Instead of the sweeping overhaul first envisioned, today’s smart city initiatives are evolving on a far more modest scale.

IBM got the ball rolling a decade ago when it began suggesting that emerging technologies could dramatically change the way cities served their populations. A new wave of sensors, meters, data collection and data processing tools: All these would come together to radically change the urban landscape, to create what came to be known as the “smart city.”

It was a grand vision, a sweeping ambition. “From a technology perspective it was about everything being interconnected and intelligent,” said Jennifer Belissent, principal analyst with Forrester. “Everything would be sensor enabled, there would be data generated by everything around the city and that would make everything smart.”

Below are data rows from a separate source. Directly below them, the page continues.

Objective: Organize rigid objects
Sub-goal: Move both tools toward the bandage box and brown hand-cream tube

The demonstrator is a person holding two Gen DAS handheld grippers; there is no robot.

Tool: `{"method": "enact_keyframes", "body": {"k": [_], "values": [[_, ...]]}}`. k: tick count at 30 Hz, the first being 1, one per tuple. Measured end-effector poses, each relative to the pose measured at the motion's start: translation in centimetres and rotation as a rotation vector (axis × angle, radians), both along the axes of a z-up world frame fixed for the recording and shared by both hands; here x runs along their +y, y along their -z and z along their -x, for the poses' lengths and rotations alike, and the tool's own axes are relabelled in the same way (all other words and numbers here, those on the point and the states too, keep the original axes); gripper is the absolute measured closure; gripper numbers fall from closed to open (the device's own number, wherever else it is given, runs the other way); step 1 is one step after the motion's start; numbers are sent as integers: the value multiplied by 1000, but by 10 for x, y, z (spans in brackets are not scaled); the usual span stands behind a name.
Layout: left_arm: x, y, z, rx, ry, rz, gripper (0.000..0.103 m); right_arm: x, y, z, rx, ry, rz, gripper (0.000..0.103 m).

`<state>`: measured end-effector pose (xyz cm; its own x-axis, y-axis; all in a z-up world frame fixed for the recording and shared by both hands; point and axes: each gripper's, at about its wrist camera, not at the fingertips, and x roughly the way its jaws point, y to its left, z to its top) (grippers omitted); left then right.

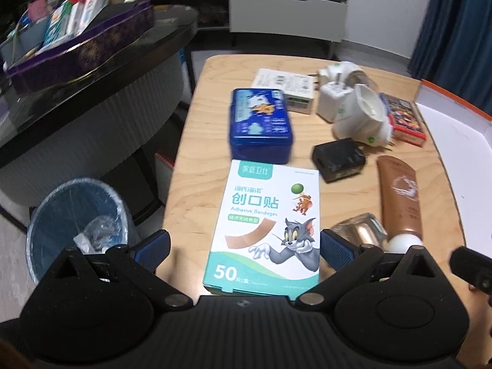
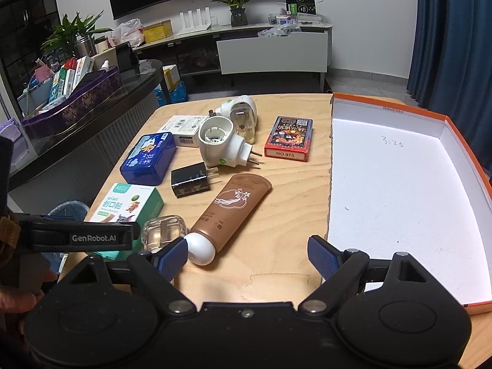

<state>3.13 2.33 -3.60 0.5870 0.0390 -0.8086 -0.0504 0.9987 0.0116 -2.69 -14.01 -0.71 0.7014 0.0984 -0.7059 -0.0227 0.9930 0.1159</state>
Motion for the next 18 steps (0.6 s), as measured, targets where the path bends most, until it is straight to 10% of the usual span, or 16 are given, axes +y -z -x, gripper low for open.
{"method": "enact_keyframes", "body": {"k": [15,18], "values": [[-2,6,-5,-2,30,-16,0,7,9,-9,32,43,-10,3],[-1,9,-6,6,33,6,16,11,13,-17,51,56,-37,3]]}}
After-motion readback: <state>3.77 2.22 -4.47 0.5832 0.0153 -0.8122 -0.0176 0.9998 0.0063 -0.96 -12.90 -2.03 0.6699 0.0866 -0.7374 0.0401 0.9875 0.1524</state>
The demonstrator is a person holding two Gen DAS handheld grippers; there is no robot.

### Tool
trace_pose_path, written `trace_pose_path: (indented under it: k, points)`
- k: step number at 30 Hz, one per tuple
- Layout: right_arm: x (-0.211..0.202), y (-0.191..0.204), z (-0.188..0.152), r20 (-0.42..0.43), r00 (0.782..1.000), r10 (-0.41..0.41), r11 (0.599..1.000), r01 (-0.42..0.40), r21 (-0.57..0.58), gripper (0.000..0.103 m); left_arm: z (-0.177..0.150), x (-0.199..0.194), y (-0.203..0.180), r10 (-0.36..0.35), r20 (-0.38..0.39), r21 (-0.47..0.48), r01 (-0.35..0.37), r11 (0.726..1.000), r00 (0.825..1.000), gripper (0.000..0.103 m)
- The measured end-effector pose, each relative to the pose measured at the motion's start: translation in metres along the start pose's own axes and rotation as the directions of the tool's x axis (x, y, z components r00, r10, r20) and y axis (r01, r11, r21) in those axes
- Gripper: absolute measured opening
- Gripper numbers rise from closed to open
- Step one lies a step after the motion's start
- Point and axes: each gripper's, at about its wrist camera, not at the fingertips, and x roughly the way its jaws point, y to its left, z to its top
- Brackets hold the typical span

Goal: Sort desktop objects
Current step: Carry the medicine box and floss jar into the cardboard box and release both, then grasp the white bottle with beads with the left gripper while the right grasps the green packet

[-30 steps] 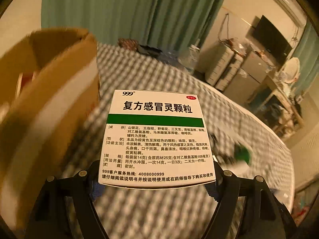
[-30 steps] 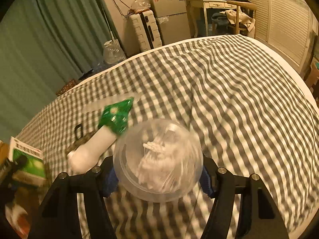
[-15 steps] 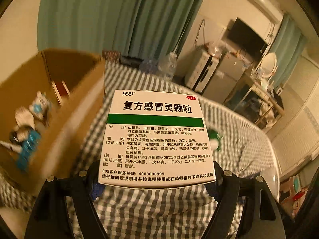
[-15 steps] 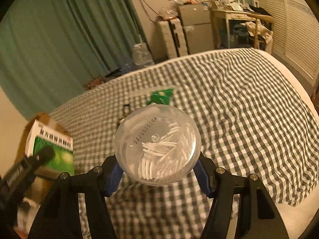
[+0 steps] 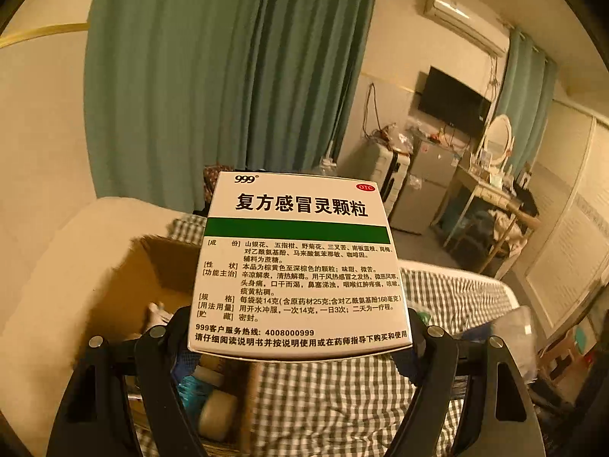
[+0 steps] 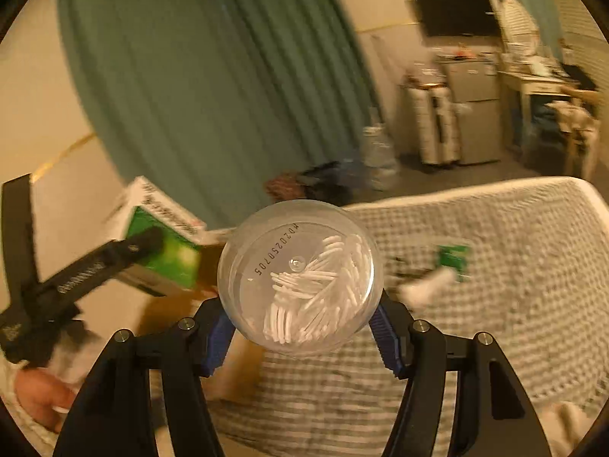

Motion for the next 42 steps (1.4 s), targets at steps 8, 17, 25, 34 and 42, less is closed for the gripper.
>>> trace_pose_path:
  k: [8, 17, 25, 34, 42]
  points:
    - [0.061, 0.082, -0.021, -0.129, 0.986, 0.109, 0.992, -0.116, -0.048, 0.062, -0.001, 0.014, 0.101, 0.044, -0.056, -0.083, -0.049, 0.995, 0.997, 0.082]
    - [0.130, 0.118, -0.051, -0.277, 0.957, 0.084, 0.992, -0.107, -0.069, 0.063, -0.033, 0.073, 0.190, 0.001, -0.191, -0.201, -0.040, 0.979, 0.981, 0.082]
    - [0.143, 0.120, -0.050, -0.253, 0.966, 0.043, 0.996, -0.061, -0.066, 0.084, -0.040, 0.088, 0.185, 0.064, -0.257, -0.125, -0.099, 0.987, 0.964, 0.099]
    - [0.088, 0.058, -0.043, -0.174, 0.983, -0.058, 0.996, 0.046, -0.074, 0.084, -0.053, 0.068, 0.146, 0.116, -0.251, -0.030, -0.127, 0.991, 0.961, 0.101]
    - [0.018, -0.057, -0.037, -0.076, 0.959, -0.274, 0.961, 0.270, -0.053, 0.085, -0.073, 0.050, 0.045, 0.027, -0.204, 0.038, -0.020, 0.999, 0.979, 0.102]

That vision continues to play out, but not as first formulated. The biggest technology vendors of smart city systems have followed their customers in a trend toward more modest goals. Instead of the sweeping overhaul first envisioned, today’s smart city initiatives are evolving on a far more modest scale. How did all this change come about, where are smart cities today, and where are we heading?

Radical beginnings

City managers had good reason to believe they could radically reshape their processes. Resources had emerged in the IT world unlike any seen before. “The assumption when we started out was that, with unlimited compute and storage and bandwidth — would you run a city the same way? Would you run education and water and waste management the same? No you wouldn’t,” said Anil Menon, president of the Cisco Smart+Connected Communities program.

It was all going to happen at once. Parking management, highway traffic flow, water management. Toxicity sensors would alert for water gone bad. Capacity sensors would tell us when it was time to empty the trash.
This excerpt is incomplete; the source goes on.